The lime-colored escarole is bitter, but Janelle says I can mix it up with ginger and soy sauce for a nutritious sauté’. Most fruit is alkalizing, even citrus, which also has an excess of fruit sugars. It needs to be balanced with bitter greens, for their grounding, cleansing effects, otherwise sugars will feed excess bacteria.

She helps me install Italian heirloom lettuce, sorrel and sage. The lavender we can set aside to plant next week, knowing its happy scent and the teas made of Janelle’s lemon balm plant will help us relax, restore focus and improve memory.

Her eyes light up like two supermoons when she sees our flowering nasturtium patch. “You have nasturtium. I want some seeds.” Golden and orange nasturtiums are life-long buddies. Peppery-tasting and colorful, they are among the first seeds I have always planted around my kitchen gardens, and I have never had to spray anything harmful. Nasturtium fends off bean aphids and cabbage loopers while climbing fence posts and putting on a humble little art show.
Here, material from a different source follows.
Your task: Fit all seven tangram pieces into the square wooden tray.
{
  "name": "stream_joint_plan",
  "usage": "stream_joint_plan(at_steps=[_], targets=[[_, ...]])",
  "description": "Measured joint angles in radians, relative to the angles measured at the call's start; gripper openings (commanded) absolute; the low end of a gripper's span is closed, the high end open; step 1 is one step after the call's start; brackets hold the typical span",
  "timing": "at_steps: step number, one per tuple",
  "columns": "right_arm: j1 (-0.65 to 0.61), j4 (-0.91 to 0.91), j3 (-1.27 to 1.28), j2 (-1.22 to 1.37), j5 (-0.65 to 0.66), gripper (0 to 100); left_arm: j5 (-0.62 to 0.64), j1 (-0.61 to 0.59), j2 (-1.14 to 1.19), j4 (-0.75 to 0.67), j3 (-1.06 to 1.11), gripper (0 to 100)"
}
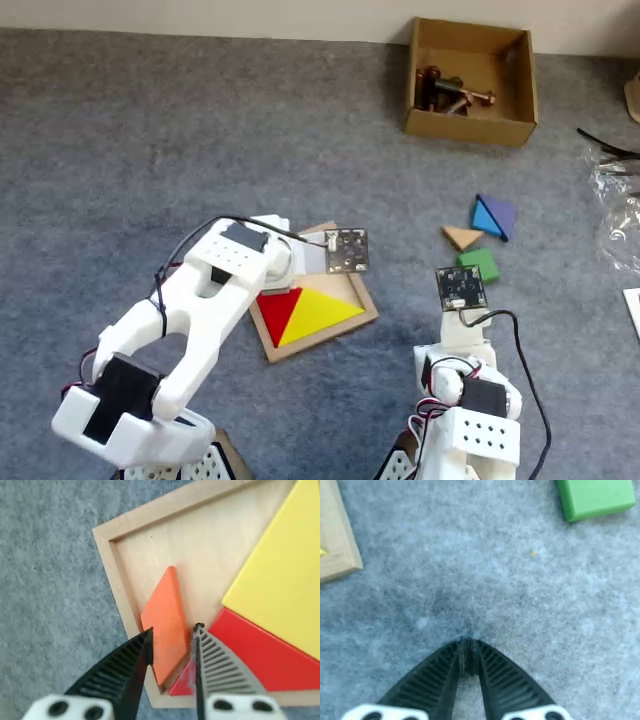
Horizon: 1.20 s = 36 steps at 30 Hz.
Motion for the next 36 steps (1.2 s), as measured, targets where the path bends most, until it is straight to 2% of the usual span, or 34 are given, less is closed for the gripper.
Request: stream_joint_plan(at_steps=[14, 19, 28, 32, 36], targets=[[0.0, 0.0, 0.0, 0.0, 0.0, 1.2, 0.052, 0.066, 0.002, 0.011, -0.066, 14], [0.0, 0.0, 0.0, 0.0, 0.0, 1.2, 0.052, 0.066, 0.002, 0.02, -0.135, 7], [0.0, 0.0, 0.0, 0.0, 0.0, 1.2, 0.052, 0.066, 0.002, 0.02, -0.15, 6], [0.0, 0.0, 0.0, 0.0, 0.0, 1.2, 0.052, 0.066, 0.002, -0.026, -0.15, 1], [0.0, 0.0, 0.0, 0.0, 0.0, 1.2, 0.052, 0.066, 0.003, -0.077, -0.123, 1]])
“Here they are,” she says, reaching under the circular leaves to find 50 or 60 nasturtium seed pearls scattered on the ground.

“It’s really unusual that after six months you already have a second generation of seeds to share,” Janelle says.

“Take as many as you want,” I say. “They’ll keep producing.”

Bumper Crop Bonding—Green Ancestors

I’m just a backyard gardener at the gates of paradise, but I saw those same two supermoon eyes illuminate the face of my step-daughter when we handed her ceramic pots of second-generation fennel, basil and parsley plants for her downtown apartment’s lanai.

Janelle’s garden-raisings have instilled in me more passion and reverence for all of nature. My family lives on less than we used to, but we feel more abundant and prosperous. Choosing purchases and practices with the lowest carbon footprint and “bio-identical eating”—ingesting only what’s natural to the body—we feel more kinship with the whole ecosystem.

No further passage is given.